CORRESPONDENT CT Riley seems to suggest that Margaret Thatcher was wrong to curb the excessive union powers (HAS, Sept 4) contrary to the fact that ordinary people, many trade unionists included, were tired of the endless strikes and walkouts that had afflicted our industries.
She gave people the right not to strike and the right not to join a union by outlawing the absurd "closed shops" in many trades.
The comment which Mr Riley referred to was in fact aimed at the striking miners and their inexcusable violence which divided communities when she said: "We had to fight the enemy without in the Falklands. We must now fight the enemy within, which is much more difficult to fight and more dangerous to liberty."
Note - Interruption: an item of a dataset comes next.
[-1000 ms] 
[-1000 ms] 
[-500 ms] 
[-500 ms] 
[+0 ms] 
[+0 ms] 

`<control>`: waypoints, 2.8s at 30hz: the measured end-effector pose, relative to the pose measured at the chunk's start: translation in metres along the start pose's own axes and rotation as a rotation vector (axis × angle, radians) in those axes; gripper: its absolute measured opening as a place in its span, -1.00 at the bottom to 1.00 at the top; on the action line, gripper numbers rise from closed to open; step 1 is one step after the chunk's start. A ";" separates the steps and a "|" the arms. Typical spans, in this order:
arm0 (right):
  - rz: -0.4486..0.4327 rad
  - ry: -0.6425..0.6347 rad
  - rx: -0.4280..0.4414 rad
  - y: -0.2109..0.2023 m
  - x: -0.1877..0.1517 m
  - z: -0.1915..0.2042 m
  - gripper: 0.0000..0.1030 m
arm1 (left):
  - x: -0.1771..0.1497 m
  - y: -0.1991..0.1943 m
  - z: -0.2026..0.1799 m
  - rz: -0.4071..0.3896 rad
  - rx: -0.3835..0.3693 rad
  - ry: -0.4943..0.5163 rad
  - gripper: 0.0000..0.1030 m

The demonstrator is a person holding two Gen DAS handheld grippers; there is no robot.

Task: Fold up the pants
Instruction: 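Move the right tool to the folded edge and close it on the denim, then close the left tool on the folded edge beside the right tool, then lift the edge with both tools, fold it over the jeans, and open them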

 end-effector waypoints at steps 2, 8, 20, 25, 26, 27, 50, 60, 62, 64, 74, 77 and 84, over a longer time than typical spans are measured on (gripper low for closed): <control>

The unions loathe her simply because she humiliated them and they lost power, influence and millions of members.
Mrs Thatcher transformed this country in the long term. I would put the worst period under her leadership against the state of this country after ten years of Labour.
Des More, Darlington.
IN reply to CT Riley's letter about Margaret Thatcher (HAS, Sept 4) I have to wonder how he linked all of those ideas in his head.
To blame Mrs Thatcher for the existence of poor school behaviour as well as removing corporal punishment from the classroom seems a little silly because surely not beating our children is the sign of a modern society, not a weak and divided one.
I am most intrigued by Mr Riley attempting to blame Mrs Thatcher for adultery because one man impregnating another's wife was around long before 1979.
She introduced policies that smashed the unions because Arthur Scargill was attempting to run the country. It needed to happen, and Mrs Thatcher should be admired for being able to remove the unions' power. Do people remember the Winter of Discontent?
Mrs Thatcher's policies hit the North-East hard, but surely the time to blame her for everything was over during the 1990s.
G Patel, Chester-le-Street, Co Durham.